→ **Exercise requirements**
Look through the entries below, please, and copy every line with the word "lens".

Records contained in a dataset
=-=-=-=-=
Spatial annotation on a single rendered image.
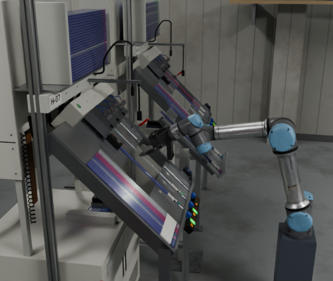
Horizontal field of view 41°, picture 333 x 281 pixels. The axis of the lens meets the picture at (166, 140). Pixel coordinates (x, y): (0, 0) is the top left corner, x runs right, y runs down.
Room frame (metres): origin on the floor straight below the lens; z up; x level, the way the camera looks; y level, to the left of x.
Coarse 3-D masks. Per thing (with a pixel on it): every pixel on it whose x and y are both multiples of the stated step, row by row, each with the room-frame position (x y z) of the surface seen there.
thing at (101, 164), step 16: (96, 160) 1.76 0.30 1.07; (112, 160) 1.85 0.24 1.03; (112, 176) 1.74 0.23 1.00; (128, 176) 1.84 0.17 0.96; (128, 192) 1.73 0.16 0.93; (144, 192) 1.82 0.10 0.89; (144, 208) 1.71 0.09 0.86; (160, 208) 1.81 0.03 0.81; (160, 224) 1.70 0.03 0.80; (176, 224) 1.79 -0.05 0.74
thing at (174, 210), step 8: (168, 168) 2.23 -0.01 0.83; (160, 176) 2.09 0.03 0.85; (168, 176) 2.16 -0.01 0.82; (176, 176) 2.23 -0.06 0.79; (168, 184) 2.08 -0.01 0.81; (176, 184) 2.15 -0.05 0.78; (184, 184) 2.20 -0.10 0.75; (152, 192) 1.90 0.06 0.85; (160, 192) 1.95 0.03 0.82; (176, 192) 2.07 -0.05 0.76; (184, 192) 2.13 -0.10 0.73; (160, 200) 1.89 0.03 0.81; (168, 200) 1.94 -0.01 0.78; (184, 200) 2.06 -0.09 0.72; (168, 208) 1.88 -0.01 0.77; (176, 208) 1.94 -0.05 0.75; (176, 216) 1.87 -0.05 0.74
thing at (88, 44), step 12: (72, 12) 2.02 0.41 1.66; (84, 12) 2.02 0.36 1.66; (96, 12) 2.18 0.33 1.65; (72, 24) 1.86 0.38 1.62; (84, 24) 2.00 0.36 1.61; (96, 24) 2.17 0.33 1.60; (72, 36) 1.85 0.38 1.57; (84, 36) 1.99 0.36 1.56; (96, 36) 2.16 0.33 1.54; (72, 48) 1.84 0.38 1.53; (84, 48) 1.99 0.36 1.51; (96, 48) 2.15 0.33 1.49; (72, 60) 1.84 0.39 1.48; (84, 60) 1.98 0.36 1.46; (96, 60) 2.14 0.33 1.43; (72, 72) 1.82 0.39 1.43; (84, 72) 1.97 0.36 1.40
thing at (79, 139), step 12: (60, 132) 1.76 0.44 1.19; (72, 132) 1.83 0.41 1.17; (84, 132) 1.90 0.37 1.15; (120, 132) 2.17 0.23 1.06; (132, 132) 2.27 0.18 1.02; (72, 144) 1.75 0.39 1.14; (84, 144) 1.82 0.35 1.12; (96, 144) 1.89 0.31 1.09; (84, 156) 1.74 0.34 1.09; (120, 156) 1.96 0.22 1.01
=-=-=-=-=
→ **Exercise response**
Horizontal field of view 41°, picture 333 x 281 pixels. The axis of the lens meets the picture at (166, 140). Pixel coordinates (x, y): (0, 0) is the top left corner, x runs right, y runs down.
Room frame (metres): origin on the floor straight below the lens; z up; x level, the way the camera looks; y level, to the left of x.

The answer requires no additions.